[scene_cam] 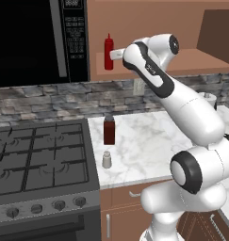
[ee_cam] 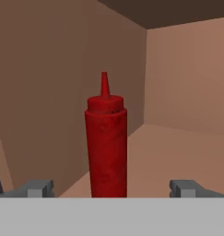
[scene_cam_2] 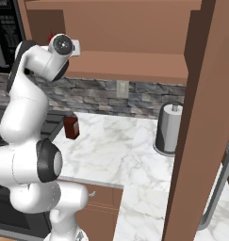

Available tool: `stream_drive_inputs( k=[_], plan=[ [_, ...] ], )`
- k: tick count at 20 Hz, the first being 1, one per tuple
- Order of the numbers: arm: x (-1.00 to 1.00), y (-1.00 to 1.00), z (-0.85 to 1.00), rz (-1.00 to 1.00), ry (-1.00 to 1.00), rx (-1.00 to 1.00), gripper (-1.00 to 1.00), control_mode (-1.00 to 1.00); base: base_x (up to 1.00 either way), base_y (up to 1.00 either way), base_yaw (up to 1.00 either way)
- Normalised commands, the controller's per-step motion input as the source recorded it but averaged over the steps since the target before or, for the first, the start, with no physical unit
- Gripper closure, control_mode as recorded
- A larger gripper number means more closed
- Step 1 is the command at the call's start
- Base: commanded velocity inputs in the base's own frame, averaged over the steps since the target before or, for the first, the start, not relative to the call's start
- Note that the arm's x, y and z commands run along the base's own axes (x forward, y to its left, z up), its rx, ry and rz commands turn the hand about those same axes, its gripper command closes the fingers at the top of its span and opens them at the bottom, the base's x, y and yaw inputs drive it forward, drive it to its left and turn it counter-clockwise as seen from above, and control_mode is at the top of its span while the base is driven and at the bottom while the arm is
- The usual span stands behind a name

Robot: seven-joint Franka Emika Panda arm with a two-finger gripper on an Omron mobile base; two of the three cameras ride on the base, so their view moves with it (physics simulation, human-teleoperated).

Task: Collect the paprika, ketchup, and shaker from the cabinet and place them next to the stove.

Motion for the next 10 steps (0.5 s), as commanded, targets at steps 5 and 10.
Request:
stream_drive_inputs(
  k=[5, 10],
  plan=[
    [0.17, 0.02, 0.00, 0.00, 0.00, -0.09, -1.00, -1.00, 0.00, 0.00, 0.00],
    [0.10, 0.02, 0.00, 0.00, -0.01, -0.10, -1.00, -1.00, 0.00, 0.00, 0.00]
  ],
)
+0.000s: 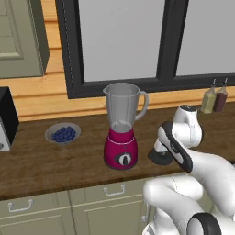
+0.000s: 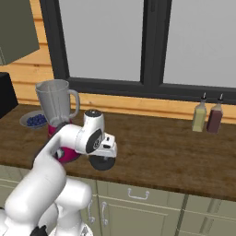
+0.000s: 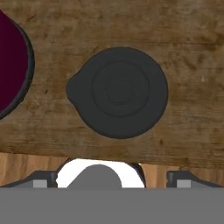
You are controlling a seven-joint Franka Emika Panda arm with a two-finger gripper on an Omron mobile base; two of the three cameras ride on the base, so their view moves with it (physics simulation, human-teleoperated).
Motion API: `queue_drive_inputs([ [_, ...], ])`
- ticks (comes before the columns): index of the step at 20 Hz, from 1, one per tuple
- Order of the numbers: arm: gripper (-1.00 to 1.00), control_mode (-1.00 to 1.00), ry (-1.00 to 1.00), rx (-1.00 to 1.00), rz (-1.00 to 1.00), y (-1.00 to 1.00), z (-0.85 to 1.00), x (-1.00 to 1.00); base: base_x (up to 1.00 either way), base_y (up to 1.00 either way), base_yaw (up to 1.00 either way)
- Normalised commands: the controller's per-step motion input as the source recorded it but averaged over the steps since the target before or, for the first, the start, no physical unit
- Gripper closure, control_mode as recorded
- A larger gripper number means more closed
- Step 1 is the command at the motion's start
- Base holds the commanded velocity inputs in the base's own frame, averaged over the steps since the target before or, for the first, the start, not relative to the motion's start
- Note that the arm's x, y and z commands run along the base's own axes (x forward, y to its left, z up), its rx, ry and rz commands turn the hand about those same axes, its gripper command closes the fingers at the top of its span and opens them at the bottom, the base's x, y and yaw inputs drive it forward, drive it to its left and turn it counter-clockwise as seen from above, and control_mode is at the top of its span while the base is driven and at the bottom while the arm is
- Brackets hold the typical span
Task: Close the lid blender by securely placing the lid on top.
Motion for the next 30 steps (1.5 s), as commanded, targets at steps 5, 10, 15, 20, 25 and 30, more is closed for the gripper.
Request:
queue_drive_inputs([
  [5,-1.00,-1.00,0.09,0.00,0.00,0.00,-0.29,0.45,0.00,0.00,0.00],
  [10,-1.00,-1.00,0.01,0.00,0.00,0.00,-0.22,0.35,0.00,0.00,0.00],
  [15,-1.00,-1.00,0.00,0.00,0.00,0.00,-0.19,0.18,0.00,0.00,0.00],
  [20,-1.00,-1.00,0.00,0.00,0.00,0.00,-0.39,0.01,0.00,0.00,0.00],
  [25,-1.00,-1.00,0.00,0.00,0.00,0.00,-0.27,0.05,0.00,0.00,0.00],
  [30,-1.00,-1.00,-0.01,0.00,0.00,0.00,-0.04,0.28,0.00,0.00,0.00],
])
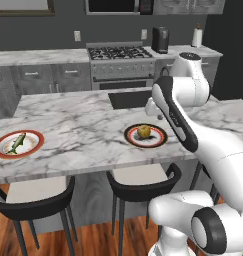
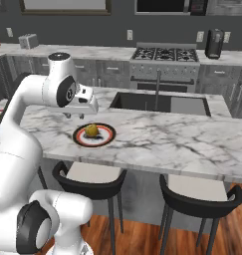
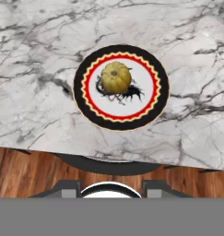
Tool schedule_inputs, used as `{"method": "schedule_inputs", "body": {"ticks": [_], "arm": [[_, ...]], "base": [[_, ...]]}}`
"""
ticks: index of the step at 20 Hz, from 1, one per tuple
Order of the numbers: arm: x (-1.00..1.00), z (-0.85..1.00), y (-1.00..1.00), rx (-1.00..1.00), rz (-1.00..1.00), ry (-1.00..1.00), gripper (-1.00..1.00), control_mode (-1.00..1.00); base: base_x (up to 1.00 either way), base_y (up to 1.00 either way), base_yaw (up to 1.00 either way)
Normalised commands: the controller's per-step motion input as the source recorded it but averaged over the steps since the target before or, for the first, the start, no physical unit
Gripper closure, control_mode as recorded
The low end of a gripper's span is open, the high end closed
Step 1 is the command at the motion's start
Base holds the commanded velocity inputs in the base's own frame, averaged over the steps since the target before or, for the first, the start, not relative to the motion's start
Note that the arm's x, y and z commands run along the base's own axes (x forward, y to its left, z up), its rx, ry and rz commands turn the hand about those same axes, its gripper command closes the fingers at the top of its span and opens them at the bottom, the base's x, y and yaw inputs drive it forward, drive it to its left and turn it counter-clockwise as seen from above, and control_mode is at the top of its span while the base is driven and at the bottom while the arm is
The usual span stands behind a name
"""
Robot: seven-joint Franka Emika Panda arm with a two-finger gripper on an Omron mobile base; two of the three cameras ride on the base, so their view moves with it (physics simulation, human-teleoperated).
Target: Transport the fish and squash to the fridge. Place the fish on the rack containing meat and place the squash on the rack containing the vegetable, ensuring meats and vegetables are on different racks.
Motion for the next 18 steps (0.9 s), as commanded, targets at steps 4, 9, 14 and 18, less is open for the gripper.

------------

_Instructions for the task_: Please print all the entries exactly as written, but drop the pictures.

_Your response_:
[scene_cam] 
[ee_cam] 
[scene_cam_2] 

Available tool: `stream_drive_inputs( k=[_], plan=[ [_, ...] ], )`
- k: tick count at 20 Hz, the first being 1, one per tuple
- Order of the numbers: arm: x (-1.00 to 1.00), y (-1.00 to 1.00), z (-0.85 to 1.00), rz (-1.00 to 1.00), ry (-1.00 to 1.00), rx (-1.00 to 1.00), gripper (-1.00 to 1.00), control_mode (-1.00 to 1.00); base: base_x (up to 1.00 either way), base_y (up to 1.00 either way), base_yaw (up to 1.00 either way)
- Normalised commands, the controller's per-step motion input as the source recorded it but averaged over the steps since the target before or, for the first, the start, with no physical unit
- Gripper closure, control_mode as recorded
- A larger gripper number means more closed
- Step 1 is the command at the call's start
- Base: commanded velocity inputs in the base's own frame, averaged over the steps since the target before or, for the first, the start, not relative to the call's start
- Note that the arm's x, y and z commands run along the base's own axes (x forward, y to its left, z up), its rx, ry and rz commands turn the hand about those same axes, its gripper command closes the fingers at the top of its span and opens them at the bottom, the base's x, y and yaw inputs drive it forward, drive it to its left and turn it counter-clockwise as seen from above, and control_mode is at the top of its span while the base is driven and at the bottom while the arm is
- The usual span stands behind a name

Robot: seven-joint Franka Emika Panda arm with a two-finger gripper on an Omron mobile base; two of the three cameras ride on the base, so their view moves with it (physics simulation, human-teleoperated).

Task: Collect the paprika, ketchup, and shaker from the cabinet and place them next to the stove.

Motion for the next 10 steps (0.5 s), as commanded, targets at steps 5 and 10.
Request:
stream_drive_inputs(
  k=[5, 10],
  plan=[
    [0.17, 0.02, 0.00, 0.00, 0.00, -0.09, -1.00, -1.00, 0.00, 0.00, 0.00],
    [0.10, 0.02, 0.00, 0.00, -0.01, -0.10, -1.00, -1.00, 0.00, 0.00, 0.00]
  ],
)
+0.000s: 
+0.000s: 
+0.000s: 
You are controlling a seven-joint Franka Emika Panda arm with a two-finger gripper on an Omron mobile base; two of the three cameras ride on the base, so their view moves with it (physics simulation, human-teleoperated).
Motion API: `queue_drive_inputs([ [_, ...], ])`
- ticks (comes before the columns): index of the step at 20 Hz, from 1, one per tuple
- Order of the numbers: arm: gripper (-1.00 to 1.00), control_mode (-1.00 to 1.00), ry (-1.00 to 1.00), rx (-1.00 to 1.00), rz (-1.00 to 1.00), y (-1.00 to 1.00), z (-0.85 to 1.00), x (-1.00 to 1.00); base: base_x (up to 1.00 either way), base_y (up to 1.00 either way), base_yaw (up to 1.00 either way)
- Normalised commands: the controller's per-step motion input as the source recorded it but averaged over the steps since the target before or, for the first, the start, no physical unit
- Gripper closure, control_mode as recorded
- A larger gripper number means more closed
- Step 1 is the command at the motion's start
- Base holds the commanded velocity inputs in the base's own frame, averaged over the steps since the target before or, for the first, the start, not relative to the motion's start
- Note that the arm's x, y and z commands run along the base's own axes (x forward, y to its left, z up), its rx, ry and rz commands turn the hand about those same axes, its gripper command closes the fingers at the top of its span and opens them at the bottom, the base's x, y and yaw inputs drive it forward, drive it to its left and turn it counter-clockwise as seen from above, and control_mode is at the top of its span while the base is driven and at the bottom while the arm is
- Brackets hold the typical span
Task: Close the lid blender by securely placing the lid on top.
Motion for the next 30 steps (1.5 s), as commanded, targets at steps 5, 10, 15, 20, 25 and 30, more is closed for the gripper.
Request:
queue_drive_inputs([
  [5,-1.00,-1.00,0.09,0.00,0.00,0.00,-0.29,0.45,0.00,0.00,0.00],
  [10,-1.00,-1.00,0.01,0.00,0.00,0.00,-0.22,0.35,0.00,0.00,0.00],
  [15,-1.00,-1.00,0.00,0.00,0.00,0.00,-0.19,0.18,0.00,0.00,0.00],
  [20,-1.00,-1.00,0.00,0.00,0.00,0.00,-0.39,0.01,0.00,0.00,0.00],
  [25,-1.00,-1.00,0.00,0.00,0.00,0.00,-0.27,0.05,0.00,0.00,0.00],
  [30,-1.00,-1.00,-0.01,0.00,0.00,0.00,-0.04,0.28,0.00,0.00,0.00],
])
Tool schedule_inputs, used as `{"method": "schedule_inputs", "body": {"ticks": [_], "arm": [[_, ...]], "base": [[_, ...]]}}`
"""
ticks: index of the step at 20 Hz, from 1, one per tuple
Order of the numbers: arm: x (-1.00..1.00), z (-0.85..1.00), y (-1.00..1.00), rx (-1.00..1.00), rz (-1.00..1.00), ry (-1.00..1.00), gripper (-1.00..1.00), control_mode (-1.00..1.00); base: base_x (up to 1.00 either way), base_y (up to 1.00 either way), base_yaw (up to 1.00 either way)
Normalised commands: the controller's per-step motion input as the source recorded it but averaged over the steps since the target before or, for the first, the start, no physical unit
Gripper closure, control_mode as recorded
The low end of a gripper's span is open, the high end closed
Step 1 is the command at the motion's start
Base holds the commanded velocity inputs in the base's own frame, averaged over the steps since the target before or, for the first, the start, not relative to the motion's start
Note that the arm's x, y and z commands run along the base's own axes (x forward, y to its left, z up), its rx, ry and rz commands turn the hand about those same axes, its gripper command closes the fingers at the top of its span and opens them at the bottom, the base's x, y and yaw inputs drive it forward, drive it to its left and turn it counter-clockwise as seen from above, and control_mode is at the top of its span while the base is driven and at the bottom while the arm is
The usual span stands behind a name
"""
Robot: seven-joint Franka Emika Panda arm with a two-finger gripper on an Omron mobile base; two of the three cameras ride on the base, so their view moves with it (physics simulation, human-teleoperated).
Target: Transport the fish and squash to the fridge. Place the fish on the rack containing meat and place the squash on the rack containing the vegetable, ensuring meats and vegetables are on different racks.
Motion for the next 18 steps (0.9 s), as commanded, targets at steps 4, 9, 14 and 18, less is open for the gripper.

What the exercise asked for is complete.